● **Action item**: Report the number of lines in the records below that hold "robot", and leave out everything else.

━━━━━━

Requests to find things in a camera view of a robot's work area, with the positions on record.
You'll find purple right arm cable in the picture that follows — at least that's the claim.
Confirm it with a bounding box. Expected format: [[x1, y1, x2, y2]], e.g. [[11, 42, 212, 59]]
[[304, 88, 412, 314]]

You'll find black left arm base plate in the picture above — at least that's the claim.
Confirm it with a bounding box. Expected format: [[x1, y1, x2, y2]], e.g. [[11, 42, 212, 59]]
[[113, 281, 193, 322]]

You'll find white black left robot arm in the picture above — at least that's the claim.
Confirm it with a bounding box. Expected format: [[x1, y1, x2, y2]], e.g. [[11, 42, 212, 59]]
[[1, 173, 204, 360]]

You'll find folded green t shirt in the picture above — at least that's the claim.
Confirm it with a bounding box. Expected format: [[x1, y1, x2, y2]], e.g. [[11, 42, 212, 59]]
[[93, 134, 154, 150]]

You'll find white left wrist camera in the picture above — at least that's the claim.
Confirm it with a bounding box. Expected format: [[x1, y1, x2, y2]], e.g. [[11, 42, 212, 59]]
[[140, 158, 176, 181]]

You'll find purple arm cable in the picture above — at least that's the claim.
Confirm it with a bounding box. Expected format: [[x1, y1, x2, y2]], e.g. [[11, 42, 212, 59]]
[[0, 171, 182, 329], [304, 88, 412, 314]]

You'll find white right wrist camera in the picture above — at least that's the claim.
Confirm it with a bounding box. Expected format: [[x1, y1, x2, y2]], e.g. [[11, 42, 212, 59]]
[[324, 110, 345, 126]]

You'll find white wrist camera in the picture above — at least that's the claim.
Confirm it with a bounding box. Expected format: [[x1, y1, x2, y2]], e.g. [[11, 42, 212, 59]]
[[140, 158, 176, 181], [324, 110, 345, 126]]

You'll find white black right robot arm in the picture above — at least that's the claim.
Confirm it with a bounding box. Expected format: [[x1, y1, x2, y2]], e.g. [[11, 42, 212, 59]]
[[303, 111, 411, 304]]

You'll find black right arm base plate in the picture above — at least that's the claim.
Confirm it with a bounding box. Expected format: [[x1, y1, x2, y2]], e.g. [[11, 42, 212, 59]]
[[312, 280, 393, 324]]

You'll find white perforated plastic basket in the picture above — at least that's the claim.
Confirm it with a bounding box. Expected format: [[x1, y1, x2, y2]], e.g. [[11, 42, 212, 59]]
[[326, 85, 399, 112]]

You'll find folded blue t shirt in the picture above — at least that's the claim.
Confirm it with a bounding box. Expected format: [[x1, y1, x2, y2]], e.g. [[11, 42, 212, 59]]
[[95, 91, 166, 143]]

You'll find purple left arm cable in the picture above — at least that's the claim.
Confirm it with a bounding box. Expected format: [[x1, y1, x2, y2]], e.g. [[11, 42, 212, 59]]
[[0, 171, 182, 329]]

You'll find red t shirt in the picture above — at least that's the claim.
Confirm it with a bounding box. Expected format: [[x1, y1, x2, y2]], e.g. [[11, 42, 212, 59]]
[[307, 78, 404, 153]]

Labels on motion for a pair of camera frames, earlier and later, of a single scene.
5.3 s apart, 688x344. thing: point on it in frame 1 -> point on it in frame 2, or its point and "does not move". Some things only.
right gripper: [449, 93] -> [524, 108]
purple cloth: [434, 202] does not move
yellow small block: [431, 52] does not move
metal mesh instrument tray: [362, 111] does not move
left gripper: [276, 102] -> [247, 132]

━━━━━━

● **Result below**: 3